Your answer must be the full listing below, repeated exactly.

——————————

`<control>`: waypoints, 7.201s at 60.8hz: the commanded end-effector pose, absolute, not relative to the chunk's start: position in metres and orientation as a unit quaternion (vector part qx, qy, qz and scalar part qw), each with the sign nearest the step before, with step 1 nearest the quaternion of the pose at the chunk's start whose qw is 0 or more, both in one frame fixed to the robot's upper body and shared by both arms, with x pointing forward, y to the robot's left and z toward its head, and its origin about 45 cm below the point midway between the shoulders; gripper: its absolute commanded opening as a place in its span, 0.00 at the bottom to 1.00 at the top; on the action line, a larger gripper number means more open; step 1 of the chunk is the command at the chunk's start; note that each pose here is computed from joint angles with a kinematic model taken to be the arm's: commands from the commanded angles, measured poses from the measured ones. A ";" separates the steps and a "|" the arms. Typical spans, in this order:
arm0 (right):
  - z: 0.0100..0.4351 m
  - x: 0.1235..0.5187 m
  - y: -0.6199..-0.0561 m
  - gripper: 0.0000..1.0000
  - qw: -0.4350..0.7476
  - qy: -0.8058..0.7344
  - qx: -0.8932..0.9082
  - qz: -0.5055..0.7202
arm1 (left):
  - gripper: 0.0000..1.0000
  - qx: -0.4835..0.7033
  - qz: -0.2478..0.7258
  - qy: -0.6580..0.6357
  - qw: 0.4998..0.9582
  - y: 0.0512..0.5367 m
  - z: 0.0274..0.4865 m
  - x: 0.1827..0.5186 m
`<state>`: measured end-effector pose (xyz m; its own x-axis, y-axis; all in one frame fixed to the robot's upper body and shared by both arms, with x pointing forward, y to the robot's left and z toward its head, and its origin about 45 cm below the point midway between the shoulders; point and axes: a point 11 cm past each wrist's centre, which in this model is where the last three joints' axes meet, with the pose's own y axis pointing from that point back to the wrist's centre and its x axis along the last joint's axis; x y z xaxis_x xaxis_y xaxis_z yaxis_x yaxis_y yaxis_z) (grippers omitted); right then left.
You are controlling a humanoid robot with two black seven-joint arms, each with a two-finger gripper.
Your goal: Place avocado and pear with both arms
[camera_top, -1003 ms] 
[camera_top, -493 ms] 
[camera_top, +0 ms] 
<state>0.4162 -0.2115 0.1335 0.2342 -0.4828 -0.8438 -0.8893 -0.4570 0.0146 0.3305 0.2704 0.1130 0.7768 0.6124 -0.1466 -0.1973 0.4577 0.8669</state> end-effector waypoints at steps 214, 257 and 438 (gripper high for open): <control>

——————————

▶ _SOLUTION FOR THIS TASK_
`<control>`: waypoints, 7.201s at 60.8hz: the commanded end-effector pose, absolute, not relative to the chunk's start: position in metres and orientation as a unit quaternion (vector part qx, qy, qz and scalar part qw), each with the sign nearest the step before, with step 1 nearest the quaternion of the pose at the chunk's start whose qw is 0 or more, both in one frame fixed to the robot's upper body and shared by both arms, with x pointing forward, y to the robot's left and z toward its head, and its origin about 45 cm below the point midway between the shoulders; gripper: its absolute commanded opening as a place in its span, 0.00 at the bottom to 1.00 at the top; on the action line, a larger gripper number means more open; step 1 of the chunk is the command at the chunk's start; note that each pose here is computed from joint angles with a kinematic model taken to be the arm's: commands from the commanded angles, measured poses from the measured ones. A ";" separates the steps and a "|" the arms. Typical spans, in this order:
arm0 (right):
  - z: 0.0100..0.4351 m
  - x: 0.1235..0.5187 m
  - y: -0.6199..-0.0561 m
  - gripper: 0.0000..1.0000
  - qw: -0.4350..0.7476
  - qy: -0.8058..0.7344
  - qx: -0.8932..0.9082
  - qz: -0.5055..0.7202
arm1 (left):
  - gripper: 0.0000..1.0000
  - qx: -0.4835..0.7033
  - qz: -0.2478..0.7258
  - qy: -0.6580..0.6357
  - qw: 0.4998..0.9582
  - y: 0.0512..0.5367 m
  - z: 0.0274..0.4865 m
  - x: 0.1827..0.5186 m
`<state>`: measured end-effector pose (xyz m; its own x-axis, y-axis; all in one frame fixed to the robot's upper body and shared by both arms, with x pointing forward, y to the robot's left and z toward its head, and its origin about 45 cm below the point midway between the shoulders; point and axes: a point 11 cm past each wrist's centre, which in this model is where the last three joints' axes meet, with the pose's own y axis pointing from that point back to the wrist's centre and its x axis along the last joint's axis; x y z xaxis_x xaxis_y xaxis_z yaxis_x yaxis_y yaxis_z) (grippers omitted); right then left.
You are controlling a humanoid robot with two black seven-joint arms, each with a two-finger gripper.
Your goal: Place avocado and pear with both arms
[camera_top, -1003 ms] 
[camera_top, -493 ms] 
[camera_top, +0 ms] 
<state>0.4162 -0.2115 0.1335 0.2342 -0.4828 -0.8438 -0.8893 -0.4570 0.0146 0.3305 0.2704 0.1130 0.7768 0.6124 -0.1466 -0.1973 0.4577 0.8669</state> end-effector waypoints at steps 214, 257 and 438 (gripper high for open): <control>

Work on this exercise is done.